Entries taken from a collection
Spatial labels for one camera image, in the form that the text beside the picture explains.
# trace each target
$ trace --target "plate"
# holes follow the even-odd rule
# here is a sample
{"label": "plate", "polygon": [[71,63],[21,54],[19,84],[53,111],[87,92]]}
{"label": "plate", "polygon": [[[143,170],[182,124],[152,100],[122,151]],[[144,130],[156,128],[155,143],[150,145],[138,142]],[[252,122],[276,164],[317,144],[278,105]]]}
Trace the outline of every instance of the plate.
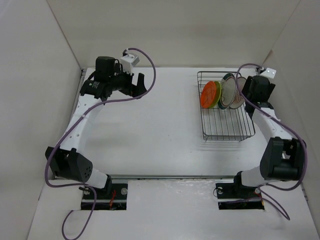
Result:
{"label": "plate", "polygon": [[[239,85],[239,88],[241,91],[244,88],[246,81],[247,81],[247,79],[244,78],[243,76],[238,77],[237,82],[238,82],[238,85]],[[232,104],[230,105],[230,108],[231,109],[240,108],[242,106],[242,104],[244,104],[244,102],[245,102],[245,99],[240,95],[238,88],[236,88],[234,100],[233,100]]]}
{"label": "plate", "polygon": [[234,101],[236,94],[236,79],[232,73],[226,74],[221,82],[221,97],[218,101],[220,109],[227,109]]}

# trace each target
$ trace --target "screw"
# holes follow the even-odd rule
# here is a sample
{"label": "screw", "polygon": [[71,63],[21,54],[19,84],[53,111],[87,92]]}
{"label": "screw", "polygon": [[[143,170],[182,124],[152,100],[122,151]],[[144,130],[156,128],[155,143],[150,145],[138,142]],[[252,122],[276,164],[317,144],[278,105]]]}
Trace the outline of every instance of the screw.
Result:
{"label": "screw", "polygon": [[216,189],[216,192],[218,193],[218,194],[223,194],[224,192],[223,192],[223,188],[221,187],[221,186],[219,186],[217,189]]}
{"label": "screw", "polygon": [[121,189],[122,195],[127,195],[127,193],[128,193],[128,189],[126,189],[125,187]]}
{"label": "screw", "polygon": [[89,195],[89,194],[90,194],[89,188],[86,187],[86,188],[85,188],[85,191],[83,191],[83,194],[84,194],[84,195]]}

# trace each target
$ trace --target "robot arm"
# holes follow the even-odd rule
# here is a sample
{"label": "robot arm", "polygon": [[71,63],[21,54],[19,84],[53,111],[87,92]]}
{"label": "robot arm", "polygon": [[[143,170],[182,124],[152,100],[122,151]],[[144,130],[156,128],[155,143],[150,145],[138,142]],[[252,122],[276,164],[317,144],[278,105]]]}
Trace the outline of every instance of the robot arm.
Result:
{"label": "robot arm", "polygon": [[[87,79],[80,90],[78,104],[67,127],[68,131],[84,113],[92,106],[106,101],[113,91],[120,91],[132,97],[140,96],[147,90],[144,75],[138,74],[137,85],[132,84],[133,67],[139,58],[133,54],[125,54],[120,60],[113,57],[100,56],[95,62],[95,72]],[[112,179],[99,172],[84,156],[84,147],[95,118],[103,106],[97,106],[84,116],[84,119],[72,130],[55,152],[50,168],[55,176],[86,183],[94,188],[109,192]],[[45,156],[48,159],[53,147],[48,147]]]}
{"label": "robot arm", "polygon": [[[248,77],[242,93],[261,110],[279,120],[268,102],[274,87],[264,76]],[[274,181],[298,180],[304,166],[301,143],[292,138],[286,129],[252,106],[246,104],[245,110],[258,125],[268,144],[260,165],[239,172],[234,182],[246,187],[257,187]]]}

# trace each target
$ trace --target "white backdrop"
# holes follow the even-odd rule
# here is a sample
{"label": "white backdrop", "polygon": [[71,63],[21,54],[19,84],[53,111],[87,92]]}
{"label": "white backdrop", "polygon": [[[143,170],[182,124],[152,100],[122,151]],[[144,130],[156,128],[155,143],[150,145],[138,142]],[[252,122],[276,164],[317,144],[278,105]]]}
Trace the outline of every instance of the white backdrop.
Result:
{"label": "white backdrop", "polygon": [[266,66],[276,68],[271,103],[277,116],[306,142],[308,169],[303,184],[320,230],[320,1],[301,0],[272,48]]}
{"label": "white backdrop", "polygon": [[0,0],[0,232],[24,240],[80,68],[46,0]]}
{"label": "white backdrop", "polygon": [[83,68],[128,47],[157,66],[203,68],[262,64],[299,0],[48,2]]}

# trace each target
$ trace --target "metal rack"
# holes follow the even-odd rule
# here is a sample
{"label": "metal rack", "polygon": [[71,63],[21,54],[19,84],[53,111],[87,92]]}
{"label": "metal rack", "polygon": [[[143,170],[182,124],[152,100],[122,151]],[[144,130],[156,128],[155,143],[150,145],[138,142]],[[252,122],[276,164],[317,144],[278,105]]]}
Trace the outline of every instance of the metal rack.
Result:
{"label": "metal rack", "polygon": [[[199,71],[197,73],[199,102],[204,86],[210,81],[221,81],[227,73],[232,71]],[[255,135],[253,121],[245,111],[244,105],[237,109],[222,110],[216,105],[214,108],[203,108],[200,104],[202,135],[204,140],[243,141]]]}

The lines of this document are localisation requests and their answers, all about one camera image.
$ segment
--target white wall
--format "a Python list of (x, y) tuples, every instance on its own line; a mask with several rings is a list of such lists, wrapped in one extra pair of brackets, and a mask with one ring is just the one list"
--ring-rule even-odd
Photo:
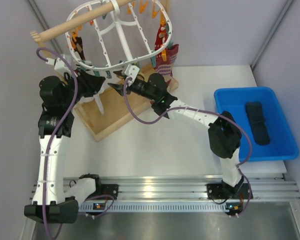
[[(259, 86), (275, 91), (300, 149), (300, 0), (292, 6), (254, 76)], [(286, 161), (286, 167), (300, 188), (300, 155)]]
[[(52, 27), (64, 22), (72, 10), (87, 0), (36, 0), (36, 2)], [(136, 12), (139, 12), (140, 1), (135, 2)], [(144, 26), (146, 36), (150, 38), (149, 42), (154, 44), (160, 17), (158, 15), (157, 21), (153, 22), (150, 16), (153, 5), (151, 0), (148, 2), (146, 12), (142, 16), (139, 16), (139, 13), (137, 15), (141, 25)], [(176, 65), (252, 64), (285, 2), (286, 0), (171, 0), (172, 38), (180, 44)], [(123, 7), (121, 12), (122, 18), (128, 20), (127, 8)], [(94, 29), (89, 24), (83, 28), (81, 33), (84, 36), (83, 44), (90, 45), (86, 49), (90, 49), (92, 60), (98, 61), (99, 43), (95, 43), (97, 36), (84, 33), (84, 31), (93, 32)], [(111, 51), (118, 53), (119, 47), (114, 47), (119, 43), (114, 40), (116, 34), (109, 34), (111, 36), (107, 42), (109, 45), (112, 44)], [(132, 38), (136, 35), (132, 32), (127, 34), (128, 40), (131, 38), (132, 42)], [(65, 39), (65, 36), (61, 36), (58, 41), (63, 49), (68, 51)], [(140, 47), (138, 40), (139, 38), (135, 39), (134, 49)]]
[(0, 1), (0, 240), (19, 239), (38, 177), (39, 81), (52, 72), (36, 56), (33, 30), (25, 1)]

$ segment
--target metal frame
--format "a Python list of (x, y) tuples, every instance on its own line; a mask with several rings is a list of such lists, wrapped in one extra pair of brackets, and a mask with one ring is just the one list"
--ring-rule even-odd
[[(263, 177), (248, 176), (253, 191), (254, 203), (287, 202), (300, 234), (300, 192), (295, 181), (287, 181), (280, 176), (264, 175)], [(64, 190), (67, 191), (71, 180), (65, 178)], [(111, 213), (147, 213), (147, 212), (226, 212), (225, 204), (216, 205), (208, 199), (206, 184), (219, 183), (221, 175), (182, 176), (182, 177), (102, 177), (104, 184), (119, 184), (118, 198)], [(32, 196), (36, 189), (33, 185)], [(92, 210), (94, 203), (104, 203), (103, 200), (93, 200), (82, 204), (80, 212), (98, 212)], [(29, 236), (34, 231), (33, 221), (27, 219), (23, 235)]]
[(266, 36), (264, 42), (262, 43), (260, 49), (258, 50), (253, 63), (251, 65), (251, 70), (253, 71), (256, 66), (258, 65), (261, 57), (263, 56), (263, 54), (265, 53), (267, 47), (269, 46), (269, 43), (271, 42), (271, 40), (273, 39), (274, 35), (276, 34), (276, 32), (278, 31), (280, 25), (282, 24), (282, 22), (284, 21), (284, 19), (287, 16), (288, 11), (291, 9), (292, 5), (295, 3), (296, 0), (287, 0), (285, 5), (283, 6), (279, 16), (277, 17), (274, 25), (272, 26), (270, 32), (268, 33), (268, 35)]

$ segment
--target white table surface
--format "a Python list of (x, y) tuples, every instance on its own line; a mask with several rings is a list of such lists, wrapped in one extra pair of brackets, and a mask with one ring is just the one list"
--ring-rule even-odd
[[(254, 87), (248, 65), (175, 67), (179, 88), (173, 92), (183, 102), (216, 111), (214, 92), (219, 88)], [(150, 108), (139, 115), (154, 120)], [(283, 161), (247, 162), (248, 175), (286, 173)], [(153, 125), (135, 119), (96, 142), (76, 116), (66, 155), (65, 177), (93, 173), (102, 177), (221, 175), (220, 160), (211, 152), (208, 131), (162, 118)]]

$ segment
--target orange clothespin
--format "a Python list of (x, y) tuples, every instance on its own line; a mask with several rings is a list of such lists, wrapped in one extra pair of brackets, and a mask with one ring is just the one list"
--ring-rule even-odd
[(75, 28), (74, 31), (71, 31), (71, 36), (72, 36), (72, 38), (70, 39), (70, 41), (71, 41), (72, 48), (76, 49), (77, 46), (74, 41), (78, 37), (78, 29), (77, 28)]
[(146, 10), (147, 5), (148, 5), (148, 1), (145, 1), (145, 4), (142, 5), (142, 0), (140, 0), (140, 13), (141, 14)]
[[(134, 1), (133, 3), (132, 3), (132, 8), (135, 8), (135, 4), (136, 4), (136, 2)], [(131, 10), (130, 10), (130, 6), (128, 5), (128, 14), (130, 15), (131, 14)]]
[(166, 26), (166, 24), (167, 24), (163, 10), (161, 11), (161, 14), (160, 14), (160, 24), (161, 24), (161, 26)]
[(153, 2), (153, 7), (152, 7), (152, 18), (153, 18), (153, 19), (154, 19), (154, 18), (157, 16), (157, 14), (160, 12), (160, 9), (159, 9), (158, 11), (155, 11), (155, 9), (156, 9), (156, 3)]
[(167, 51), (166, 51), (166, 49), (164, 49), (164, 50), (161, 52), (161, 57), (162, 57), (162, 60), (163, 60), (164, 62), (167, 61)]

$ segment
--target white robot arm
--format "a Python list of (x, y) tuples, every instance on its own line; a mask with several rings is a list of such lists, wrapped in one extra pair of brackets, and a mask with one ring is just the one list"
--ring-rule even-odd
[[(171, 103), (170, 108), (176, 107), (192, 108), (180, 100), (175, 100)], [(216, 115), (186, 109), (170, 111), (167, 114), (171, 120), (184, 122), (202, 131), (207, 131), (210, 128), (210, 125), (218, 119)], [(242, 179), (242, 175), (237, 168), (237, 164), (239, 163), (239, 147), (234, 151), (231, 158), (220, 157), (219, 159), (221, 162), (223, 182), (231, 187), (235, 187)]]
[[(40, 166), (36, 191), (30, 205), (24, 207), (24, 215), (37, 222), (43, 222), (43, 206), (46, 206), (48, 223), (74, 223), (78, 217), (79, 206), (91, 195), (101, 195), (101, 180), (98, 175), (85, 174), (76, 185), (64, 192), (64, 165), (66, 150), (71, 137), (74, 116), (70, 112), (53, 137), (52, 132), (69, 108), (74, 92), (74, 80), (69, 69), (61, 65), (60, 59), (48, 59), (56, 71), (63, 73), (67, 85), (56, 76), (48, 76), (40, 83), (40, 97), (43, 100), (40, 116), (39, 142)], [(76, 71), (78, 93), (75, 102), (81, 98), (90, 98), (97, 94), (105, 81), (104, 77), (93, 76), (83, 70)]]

Exercise goal
Search the entries for the string "outline" and collect each line that has it.

Reply to the task
Trace the outline of every instance of the plate.
Trace the outline of every instance of the screw.
Trace the outline of every instance of the robot arm.
Trace the outline of every instance of the white backdrop.
Trace the outline of every instance of the metal rack.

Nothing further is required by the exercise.